Billet - Science politique
La science politique est une trouvaille moderne, donc redoutable. Redoutable ? Presque sacrilège, en ce que l’art du gouvernement des hommes ou des armées tient sa noblesse de la responsabilité assumée par ceux qui l’exercent. Que des hommes de science, irresponsables par définition, se mêlent de juger des actions régaliennes et de recommander celles qu’ils tiennent pour bonnes, voilà du nouveau ! La décision, instant tragique où la volonté impose silence à la raison, surpasse infiniment les atermoiements qui font les délices du chercheur. Autrefois protégés du secret sans lequel on ne saurait gouverner, l’art et l’artiste sont désacralisés. Leur existence même est menacée. Le drame devient matériau de laboratoire et ses variantes se déclinent en options universitaires.
Plus le drame est affreux, plus riche est le matériau. Des sciences politiques à la stratégie militaire il n’y a qu’un pas. Le déclin de celle-ci est patent. Non que les universitaires qui s’en mêlent y soient inaptes, c’est leur agilité d’esprit qui fait problème. Penser les choses c’est les tuer, on le sait depuis Socrate, et la guerre comme le reste, on le sait depuis Clausewitz (1). Les universitaires qui s’en occupent sont, heureusement pour eux, peu conscients de l’effet destructeur de leurs travaux.

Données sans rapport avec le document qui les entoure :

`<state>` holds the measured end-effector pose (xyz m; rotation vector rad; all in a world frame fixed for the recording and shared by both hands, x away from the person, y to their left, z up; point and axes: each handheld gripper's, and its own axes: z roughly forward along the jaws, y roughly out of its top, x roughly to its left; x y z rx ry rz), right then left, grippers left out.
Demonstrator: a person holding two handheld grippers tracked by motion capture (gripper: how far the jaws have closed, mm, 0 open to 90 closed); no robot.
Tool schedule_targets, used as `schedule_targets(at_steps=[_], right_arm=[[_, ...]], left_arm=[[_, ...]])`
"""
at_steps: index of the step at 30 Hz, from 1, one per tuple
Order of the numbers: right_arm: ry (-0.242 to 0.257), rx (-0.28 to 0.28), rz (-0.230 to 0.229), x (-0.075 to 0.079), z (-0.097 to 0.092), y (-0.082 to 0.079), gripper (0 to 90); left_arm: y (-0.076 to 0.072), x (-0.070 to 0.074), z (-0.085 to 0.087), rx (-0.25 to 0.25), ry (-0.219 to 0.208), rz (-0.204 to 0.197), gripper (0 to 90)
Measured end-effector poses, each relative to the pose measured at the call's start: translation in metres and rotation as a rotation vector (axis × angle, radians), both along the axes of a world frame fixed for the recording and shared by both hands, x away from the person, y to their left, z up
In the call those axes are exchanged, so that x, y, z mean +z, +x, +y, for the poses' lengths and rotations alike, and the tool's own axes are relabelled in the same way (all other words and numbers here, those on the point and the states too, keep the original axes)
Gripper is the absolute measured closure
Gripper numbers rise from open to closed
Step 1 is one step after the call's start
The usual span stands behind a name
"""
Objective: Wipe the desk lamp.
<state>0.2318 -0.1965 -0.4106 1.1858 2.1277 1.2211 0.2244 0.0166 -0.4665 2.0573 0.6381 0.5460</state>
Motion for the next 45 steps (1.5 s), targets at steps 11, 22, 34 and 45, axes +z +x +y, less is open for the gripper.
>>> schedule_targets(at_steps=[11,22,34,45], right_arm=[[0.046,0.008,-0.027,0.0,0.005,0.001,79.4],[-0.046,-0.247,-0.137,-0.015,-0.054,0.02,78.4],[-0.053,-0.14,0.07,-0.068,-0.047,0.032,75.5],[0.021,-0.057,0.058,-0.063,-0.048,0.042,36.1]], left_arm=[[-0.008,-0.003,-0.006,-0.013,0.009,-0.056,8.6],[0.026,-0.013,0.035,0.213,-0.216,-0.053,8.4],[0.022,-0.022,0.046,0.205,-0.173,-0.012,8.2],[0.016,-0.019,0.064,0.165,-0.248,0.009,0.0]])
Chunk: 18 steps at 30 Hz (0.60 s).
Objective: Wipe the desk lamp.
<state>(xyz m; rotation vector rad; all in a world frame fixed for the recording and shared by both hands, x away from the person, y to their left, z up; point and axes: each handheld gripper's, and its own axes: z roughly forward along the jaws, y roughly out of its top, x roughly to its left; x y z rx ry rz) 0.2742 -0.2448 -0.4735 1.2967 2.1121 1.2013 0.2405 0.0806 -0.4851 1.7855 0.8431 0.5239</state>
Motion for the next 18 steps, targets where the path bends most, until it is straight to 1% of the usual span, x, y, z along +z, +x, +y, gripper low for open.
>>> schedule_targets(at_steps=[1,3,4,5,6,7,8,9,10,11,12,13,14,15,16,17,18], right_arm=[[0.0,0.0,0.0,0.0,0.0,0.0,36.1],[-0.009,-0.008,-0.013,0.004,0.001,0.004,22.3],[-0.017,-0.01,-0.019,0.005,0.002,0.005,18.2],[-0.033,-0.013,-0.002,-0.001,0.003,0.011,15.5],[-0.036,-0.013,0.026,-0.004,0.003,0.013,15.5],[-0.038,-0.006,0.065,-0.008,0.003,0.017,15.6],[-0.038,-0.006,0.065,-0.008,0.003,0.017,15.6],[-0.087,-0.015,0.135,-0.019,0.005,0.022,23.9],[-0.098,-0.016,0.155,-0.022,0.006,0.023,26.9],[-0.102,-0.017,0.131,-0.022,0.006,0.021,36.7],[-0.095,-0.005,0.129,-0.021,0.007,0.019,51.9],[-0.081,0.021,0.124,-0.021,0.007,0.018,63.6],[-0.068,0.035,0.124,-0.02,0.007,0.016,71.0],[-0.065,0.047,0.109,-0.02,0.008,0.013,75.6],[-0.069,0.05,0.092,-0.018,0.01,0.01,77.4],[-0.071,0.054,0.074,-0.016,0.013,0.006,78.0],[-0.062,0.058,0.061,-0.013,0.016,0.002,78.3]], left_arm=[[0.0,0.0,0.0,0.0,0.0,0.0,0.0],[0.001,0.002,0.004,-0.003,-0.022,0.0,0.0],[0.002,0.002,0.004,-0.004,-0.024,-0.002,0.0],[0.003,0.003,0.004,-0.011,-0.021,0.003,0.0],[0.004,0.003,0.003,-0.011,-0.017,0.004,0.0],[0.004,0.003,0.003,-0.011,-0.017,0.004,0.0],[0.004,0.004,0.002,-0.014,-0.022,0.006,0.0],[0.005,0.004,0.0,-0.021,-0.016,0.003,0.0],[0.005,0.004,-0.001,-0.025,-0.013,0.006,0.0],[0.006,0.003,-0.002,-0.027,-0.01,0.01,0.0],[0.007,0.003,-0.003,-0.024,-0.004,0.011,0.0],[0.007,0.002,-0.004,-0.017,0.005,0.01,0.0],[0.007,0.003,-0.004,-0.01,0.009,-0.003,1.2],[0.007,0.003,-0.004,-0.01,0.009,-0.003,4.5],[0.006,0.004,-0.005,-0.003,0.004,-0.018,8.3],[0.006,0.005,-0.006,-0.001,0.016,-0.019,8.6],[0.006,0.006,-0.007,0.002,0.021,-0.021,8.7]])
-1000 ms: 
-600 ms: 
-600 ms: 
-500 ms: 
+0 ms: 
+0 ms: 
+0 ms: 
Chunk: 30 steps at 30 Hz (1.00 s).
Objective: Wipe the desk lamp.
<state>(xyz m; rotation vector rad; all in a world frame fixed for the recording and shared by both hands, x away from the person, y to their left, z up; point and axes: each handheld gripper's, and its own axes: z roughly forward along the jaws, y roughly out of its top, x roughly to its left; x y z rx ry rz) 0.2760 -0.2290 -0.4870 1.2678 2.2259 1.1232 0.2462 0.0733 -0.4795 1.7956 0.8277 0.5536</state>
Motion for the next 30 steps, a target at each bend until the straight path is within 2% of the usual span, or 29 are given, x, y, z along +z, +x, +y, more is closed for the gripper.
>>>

L’inauguration en fanfare de l’Institut de recherche stratégique de l’École militaire (Irsem), le 6 octobre 2009, est une bonne illustration de ce qu’on vient de dire. Ce « pôle d’excellence » autoproclamé est très majoritairement peuplé de civils. La discrétion qui doit, sous peine d’indécence, recouvrir les études militaires est mise sens dessus dessous, la renommée internationale est le but assigné à l’entreprise. On craint que les militaires, prompts à se mépriser eux-mêmes par les temps qui courent, ne soient prêts à gober cette grosse mouche et à oublier où se situe toujours l’authentique pensée stratégique : au Collège interarmées de défense, au Centre des hautes études militaires et surtout, on finirait par l’oublier, dans les états-majors. Les gens qui y travaillent n’affichent pas la mise austère des professeurs. Leur treillis de combat leur tient lieu de toge. Ce qu’ils préparent, ce qu’ils décident, ils le mettront eux-mêmes en œuvre. C’est un fameux garde-fou.
(1) Sur ce thème, voir le numéro d’août-septembre 2009 de Défense nationale et sécurité collective.